WORKING DATA -
····················
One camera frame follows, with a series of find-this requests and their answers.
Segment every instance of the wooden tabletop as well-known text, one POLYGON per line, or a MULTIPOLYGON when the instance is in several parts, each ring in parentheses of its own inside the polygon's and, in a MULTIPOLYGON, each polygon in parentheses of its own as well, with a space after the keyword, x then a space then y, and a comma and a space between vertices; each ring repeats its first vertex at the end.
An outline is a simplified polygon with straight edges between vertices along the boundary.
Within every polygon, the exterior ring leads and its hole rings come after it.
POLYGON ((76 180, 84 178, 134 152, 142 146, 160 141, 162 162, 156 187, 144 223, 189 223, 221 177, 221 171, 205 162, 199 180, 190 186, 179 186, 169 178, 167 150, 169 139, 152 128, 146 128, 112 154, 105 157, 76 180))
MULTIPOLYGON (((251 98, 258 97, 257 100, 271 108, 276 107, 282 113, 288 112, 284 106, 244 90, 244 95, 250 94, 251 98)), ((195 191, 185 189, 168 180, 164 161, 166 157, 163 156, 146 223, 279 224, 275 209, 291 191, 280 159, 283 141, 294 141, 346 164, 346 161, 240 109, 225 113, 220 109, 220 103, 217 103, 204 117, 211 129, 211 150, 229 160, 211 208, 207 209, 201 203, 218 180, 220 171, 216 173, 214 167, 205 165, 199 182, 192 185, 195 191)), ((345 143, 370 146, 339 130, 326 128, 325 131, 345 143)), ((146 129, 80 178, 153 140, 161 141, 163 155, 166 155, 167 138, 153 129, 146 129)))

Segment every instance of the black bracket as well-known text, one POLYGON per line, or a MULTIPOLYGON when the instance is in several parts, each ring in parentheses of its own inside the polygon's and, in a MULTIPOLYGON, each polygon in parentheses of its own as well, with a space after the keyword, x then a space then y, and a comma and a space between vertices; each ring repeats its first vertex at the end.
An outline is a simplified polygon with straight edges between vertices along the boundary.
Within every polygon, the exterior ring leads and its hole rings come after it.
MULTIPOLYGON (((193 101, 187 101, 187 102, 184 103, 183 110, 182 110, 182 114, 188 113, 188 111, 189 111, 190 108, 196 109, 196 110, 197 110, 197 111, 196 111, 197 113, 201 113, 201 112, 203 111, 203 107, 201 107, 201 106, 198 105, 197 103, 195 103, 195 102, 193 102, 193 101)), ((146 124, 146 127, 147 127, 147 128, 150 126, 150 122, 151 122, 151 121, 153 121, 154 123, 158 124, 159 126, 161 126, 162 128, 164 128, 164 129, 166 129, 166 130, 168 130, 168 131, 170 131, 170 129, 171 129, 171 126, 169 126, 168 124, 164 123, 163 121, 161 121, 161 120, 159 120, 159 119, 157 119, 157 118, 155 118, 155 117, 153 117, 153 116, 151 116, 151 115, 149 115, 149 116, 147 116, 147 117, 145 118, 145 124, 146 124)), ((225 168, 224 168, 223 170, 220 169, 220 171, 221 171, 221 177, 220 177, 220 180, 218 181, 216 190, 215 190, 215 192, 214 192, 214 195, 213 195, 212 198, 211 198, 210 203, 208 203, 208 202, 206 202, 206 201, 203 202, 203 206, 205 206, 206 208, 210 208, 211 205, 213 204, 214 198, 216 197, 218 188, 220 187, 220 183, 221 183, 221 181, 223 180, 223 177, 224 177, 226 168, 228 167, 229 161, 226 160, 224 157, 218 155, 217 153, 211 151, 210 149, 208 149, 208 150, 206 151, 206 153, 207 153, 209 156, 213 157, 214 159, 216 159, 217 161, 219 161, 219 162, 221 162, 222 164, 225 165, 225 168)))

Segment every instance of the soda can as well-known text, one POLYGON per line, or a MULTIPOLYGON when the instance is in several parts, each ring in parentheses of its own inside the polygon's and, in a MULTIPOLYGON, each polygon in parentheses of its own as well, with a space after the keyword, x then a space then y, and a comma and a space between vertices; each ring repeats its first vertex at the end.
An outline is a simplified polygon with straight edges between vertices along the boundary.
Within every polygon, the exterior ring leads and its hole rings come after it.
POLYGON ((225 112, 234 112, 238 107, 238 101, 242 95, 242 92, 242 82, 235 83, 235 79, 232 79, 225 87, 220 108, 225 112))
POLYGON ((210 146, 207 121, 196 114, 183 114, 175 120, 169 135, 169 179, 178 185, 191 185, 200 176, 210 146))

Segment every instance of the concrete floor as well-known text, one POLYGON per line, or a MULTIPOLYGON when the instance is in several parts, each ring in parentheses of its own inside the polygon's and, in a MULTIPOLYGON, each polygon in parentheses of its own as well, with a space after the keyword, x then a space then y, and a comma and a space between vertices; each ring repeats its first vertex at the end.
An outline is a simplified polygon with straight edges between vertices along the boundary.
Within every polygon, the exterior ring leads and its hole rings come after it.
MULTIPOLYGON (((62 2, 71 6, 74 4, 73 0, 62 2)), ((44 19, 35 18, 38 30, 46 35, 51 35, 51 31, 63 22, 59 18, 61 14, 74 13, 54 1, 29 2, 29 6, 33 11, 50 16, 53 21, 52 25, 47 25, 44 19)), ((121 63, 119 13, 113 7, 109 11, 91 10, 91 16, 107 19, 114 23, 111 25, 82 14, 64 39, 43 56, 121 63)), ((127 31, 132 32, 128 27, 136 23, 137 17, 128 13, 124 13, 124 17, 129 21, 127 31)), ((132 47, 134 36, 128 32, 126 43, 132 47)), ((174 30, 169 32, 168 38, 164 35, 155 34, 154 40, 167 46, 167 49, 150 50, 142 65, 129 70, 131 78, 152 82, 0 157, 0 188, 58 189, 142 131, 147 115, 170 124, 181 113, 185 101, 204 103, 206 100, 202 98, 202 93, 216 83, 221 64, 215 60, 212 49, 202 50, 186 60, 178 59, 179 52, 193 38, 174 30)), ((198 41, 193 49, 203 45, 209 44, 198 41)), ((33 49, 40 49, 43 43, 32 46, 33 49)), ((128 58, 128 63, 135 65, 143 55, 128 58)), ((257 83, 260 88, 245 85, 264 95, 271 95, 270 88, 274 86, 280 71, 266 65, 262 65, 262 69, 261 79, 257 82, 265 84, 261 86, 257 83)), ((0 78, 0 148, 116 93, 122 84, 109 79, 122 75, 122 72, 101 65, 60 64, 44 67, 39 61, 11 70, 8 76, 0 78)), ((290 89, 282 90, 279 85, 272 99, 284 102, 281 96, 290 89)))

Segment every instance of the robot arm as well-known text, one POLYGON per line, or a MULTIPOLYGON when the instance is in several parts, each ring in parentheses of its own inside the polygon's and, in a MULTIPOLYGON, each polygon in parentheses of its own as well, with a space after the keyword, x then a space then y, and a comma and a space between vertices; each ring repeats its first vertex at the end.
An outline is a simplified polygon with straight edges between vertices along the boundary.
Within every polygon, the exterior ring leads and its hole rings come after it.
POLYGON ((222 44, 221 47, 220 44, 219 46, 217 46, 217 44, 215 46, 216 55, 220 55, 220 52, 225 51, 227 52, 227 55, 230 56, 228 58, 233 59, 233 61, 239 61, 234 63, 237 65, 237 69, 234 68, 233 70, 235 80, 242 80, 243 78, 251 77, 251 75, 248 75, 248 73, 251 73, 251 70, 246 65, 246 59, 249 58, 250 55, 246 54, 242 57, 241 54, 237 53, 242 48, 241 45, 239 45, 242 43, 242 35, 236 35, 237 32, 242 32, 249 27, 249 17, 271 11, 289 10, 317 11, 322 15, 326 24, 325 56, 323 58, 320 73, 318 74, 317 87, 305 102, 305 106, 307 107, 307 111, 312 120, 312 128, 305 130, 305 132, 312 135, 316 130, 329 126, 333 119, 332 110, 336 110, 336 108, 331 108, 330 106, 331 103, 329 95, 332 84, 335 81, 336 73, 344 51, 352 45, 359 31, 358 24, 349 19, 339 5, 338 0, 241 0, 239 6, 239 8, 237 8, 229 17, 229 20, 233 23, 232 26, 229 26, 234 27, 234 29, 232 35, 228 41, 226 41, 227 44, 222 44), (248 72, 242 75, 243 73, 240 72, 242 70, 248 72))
····················
ASSIGNMENT - From the material above, copy each line that includes the word "comma".

REPLY -
Segment every instance of the wooden tabletop as well-known text, one POLYGON per line, or a MULTIPOLYGON when the instance is in several parts, each ring in parentheses of its own inside the polygon's and, in a MULTIPOLYGON, each polygon in parentheses of its own as well, with a space after the keyword, x then a space then y, and a comma and a space between vertices; each ring repeats its first vertex at the end.
Segment every instance of the black bracket as well-known text, one POLYGON per line, or a MULTIPOLYGON when the instance is in several parts, each ring in parentheses of its own inside the polygon's and, in a MULTIPOLYGON, each polygon in parentheses of its own as well, with a space after the keyword, x then a space then y, and a comma and a space between vertices; each ring repeats its first vertex at the end.
Segment every instance of the soda can as well-known text, one POLYGON per line, or a MULTIPOLYGON when the instance is in several parts, each ring in parentheses of its own inside the polygon's and, in a MULTIPOLYGON, each polygon in parentheses of its own as well, with a space after the keyword, x then a space then y, and a comma and a space between vertices; each ring repeats its first vertex at the end.
Segment every instance of the concrete floor as well-known text, one POLYGON per line, or a MULTIPOLYGON when the instance is in several parts, each ring in parentheses of its own inside the polygon's and, in a MULTIPOLYGON, each polygon in parentheses of its own as well, with a space after the keyword, x then a space then y, and a comma and a space between vertices; each ring repeats its first vertex at the end.
Segment every instance of the robot arm as well-known text, one POLYGON per line, or a MULTIPOLYGON when the instance is in several parts, each ring in parentheses of its own inside the polygon's and, in a MULTIPOLYGON, each polygon in parentheses of its own as well, with a space after the keyword, x then a space then y, and a comma and a space between vertices; each ring repeats its first vertex at the end.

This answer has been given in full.